I had a ton of fun playing with it! It’s one of those problems that takes ideas that I think I understand — in this case, properties of equations and exponentiation — and turns them on their head, forcing me to think in new ways and helping me to better understand math I learned a long time ago. Play with it! There are more solutions than I thought at first. If you’d like a hint, check out the replies on Twitter.
My first instinct when I see something like this is to ask, “How can I engage my students with this problem?” I love math, and I love problems, and I want my students to experience the joy of solving problems. For a long time I would seek out problems like this one, problems I loved, to share with students. But many of those experiences were counterproductive, and I’d like to try to explain why. First, here’s another problem that I recently saw on Twitter and enjoyed playing with:
Give it a shot!
Interlude: Complicated vs Complex
Atul Gawande writes in The Checklist Manifesto about the difference between complicated and complex. Sending a rocket to the moon is complicated. There are lots of little things that have to be figured out and designed and built and work right and lots of people who have to collaborate to put the pieces together. But once we get one rocket to the moon successfully, we can pretty well follow those steps and get another to the moon, and another.
On the other hand, raising a child is complex. There are lots of moving pieces, and lots of nuance and judgment, and raising one child does not mean that raising the next suddenly becomes a task of copying what was done before.
Working with something complicated involves coordinating lots of little things that have to be done right and add up to one big thing. Working with complexity involves much more judgment, subtlety, and responsiveness.
Back to Problems
One reason to give students problems is to teach content. That’s important! But it’s not what I’m interested in here. The problems I give students also send messages about what it means to do mathematics. I worry that the first problem, with the factoring and exponentiation and all of the subtleties embedded in it, sends a message that practicing mathematics is complicated. It sends a message that math involves learning lots of little things and then piecing them together in unusual and contrived ways to figure out new things, but to be successful you have to remember all those little pieces and put them together in just the right way. I think problems like these play out in inequitable ways; students who already have strong skills and a disposition toward making sense of and persevering on a math problem are likely to get some positive reinforcement, and students already disaffected feel confused and left out of the conversation.

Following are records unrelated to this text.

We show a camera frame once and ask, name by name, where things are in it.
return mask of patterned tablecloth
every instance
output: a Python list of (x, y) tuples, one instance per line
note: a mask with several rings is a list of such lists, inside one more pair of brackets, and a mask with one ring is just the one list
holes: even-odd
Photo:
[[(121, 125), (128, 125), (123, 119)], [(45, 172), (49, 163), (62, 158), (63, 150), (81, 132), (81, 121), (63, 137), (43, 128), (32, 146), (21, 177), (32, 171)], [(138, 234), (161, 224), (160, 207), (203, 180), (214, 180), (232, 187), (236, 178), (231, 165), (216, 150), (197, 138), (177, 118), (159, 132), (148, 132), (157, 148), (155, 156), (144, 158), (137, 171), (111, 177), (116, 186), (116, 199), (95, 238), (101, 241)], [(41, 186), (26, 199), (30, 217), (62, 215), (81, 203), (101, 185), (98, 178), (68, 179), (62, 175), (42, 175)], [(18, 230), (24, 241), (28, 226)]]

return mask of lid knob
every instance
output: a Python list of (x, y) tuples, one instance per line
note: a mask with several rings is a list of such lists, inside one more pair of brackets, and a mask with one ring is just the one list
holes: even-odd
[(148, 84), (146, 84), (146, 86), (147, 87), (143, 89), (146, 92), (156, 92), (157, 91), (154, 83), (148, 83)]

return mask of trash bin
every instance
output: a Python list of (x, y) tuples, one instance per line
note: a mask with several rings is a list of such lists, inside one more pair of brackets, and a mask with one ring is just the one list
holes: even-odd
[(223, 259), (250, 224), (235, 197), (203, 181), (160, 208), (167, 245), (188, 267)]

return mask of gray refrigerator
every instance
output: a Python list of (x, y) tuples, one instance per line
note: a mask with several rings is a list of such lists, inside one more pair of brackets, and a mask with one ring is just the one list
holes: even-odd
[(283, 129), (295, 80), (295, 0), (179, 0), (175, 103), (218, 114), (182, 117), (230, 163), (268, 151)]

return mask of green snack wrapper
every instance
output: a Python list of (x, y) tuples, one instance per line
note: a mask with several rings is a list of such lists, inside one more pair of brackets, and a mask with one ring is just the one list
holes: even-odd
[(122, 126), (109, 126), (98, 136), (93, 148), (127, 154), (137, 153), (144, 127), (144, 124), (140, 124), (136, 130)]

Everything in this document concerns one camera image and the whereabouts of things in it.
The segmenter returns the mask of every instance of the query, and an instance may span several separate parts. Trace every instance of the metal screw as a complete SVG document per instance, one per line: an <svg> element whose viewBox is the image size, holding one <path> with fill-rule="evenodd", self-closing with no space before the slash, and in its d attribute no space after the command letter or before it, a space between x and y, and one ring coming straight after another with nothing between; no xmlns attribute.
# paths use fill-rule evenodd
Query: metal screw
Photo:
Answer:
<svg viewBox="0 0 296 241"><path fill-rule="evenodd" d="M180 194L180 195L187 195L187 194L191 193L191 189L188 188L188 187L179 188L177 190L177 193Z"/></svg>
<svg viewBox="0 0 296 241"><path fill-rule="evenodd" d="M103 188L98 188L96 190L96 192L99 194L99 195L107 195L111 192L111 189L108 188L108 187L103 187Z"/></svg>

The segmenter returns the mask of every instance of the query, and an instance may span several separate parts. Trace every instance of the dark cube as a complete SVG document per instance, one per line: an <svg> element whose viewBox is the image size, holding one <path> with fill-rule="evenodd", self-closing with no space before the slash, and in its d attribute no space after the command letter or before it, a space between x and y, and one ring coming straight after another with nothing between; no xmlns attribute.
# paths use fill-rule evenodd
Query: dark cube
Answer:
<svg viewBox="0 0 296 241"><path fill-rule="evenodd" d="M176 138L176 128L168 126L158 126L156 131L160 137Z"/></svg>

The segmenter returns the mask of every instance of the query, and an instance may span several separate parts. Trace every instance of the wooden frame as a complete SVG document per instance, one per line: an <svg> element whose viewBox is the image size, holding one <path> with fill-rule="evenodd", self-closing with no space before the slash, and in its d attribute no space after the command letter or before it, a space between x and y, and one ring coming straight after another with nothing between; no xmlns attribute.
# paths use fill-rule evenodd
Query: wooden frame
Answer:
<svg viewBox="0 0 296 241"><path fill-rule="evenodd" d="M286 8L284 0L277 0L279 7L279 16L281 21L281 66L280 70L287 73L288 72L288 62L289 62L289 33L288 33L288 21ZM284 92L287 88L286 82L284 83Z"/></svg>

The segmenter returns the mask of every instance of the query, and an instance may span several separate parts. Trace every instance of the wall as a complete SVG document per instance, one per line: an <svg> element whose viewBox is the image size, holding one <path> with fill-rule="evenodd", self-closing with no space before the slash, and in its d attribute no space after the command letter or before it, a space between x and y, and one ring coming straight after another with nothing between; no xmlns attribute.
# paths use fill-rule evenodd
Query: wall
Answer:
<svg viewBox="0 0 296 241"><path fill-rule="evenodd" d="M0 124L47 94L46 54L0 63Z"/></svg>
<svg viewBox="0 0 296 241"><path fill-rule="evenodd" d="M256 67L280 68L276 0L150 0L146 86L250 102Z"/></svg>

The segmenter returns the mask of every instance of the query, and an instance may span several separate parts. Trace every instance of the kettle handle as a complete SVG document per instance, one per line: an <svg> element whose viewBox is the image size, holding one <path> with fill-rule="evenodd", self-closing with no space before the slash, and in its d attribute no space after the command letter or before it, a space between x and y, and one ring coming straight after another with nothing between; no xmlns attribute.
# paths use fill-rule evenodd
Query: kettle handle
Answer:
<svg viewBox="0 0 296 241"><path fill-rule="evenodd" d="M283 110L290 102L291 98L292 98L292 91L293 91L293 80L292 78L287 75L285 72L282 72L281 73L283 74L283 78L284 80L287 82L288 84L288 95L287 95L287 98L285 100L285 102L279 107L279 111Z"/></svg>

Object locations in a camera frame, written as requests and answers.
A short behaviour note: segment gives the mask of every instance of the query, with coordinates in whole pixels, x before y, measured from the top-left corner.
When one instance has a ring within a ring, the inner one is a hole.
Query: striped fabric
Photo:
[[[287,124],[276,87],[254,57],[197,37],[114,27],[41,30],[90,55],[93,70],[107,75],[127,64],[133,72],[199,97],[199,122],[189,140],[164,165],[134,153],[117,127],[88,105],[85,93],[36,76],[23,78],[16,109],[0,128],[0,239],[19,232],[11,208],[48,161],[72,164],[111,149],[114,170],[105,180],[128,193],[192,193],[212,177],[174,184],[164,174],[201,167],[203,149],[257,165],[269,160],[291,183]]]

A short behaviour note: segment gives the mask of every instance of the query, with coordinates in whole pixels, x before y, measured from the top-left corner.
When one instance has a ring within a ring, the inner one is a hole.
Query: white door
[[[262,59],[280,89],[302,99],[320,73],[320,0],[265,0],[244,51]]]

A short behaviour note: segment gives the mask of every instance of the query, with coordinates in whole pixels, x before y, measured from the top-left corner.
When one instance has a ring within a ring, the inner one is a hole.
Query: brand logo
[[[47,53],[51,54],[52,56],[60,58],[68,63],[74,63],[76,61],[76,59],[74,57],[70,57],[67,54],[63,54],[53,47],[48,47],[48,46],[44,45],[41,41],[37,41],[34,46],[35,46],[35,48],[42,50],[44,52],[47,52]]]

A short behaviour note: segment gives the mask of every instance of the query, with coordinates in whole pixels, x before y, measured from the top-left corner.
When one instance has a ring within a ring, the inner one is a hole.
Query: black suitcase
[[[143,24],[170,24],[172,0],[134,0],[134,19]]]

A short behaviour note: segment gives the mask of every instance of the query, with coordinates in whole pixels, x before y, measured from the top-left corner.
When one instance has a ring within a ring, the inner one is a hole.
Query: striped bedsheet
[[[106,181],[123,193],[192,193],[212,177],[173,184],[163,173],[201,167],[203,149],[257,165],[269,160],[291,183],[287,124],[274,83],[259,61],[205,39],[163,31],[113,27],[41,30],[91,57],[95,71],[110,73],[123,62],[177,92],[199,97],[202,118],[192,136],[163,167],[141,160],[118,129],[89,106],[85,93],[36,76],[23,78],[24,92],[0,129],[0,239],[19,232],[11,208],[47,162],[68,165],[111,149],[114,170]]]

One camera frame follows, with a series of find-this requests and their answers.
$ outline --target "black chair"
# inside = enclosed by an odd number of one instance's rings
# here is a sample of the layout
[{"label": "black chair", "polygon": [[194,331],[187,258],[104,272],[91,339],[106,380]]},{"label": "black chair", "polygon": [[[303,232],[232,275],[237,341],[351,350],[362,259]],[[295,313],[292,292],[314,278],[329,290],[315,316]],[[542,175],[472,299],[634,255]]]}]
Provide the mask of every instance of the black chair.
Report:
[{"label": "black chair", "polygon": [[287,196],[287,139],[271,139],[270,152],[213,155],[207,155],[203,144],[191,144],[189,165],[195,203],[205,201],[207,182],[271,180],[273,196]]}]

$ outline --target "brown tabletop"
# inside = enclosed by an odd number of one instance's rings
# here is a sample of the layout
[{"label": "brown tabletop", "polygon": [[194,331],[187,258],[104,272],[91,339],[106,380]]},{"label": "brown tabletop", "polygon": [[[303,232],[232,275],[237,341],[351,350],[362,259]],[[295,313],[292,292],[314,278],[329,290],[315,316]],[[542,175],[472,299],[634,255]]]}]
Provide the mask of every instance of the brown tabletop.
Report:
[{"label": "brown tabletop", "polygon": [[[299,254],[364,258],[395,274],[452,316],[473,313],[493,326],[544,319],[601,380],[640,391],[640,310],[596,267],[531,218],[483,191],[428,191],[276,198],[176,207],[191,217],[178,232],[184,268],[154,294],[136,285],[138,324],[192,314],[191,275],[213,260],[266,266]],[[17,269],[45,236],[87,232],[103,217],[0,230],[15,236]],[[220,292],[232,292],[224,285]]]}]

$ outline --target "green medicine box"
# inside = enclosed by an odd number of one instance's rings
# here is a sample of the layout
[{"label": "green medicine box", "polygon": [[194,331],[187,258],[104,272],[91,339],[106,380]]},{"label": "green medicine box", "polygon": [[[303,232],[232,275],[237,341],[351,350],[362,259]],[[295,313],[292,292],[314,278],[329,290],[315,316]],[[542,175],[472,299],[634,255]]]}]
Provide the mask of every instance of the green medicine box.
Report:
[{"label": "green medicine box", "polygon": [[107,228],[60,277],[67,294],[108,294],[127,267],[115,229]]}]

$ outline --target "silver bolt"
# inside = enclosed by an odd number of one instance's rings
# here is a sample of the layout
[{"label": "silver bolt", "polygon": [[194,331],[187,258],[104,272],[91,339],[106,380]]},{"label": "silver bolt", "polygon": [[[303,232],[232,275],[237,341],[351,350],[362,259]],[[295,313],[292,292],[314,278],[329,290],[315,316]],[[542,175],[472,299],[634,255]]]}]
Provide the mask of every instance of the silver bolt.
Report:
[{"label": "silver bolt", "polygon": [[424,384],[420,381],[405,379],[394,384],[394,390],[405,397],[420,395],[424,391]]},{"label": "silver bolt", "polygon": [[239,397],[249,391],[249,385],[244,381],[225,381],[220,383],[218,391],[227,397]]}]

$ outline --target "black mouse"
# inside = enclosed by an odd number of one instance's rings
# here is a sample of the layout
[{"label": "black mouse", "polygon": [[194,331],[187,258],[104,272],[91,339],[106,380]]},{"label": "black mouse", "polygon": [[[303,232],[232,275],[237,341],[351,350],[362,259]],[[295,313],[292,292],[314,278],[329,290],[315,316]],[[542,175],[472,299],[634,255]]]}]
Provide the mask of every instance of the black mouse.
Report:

I think the dragon problem sends a different message. It invites experimentation and sense-making, and it can be represented lots of different ways, all from a very simple prompt. I think it sends a message that practicing mathematics is complex. Math isn’t easy; it takes originality, depth of thought, and a willingness to try new ideas and take risks. And it has value precisely because it’s not easy, and working through something hard can feel gratifying and fun. But that’s a very different message about the nature of mathematics, and why someone might want to pursue it in the future.
I love both of these problems, and the first problem was still fun for me. I still find it elegant and thought-provoking. I want to design some sequences of problems that get at similar ideas, where students can engage with the idea of exponentiation and the properties of equations. Those might serve a really useful purpose in helping to illuminate deep mathematical concepts that I often hurry past in the high school curriculum. But I only have so much time to engage students with problem solving for the sake of problem solving. For the purpose of helping students see themselves as potential mathematicians and illuminating the depth of what it means to practice mathematics, I think complex, inviting problems are where I want to focus my effort.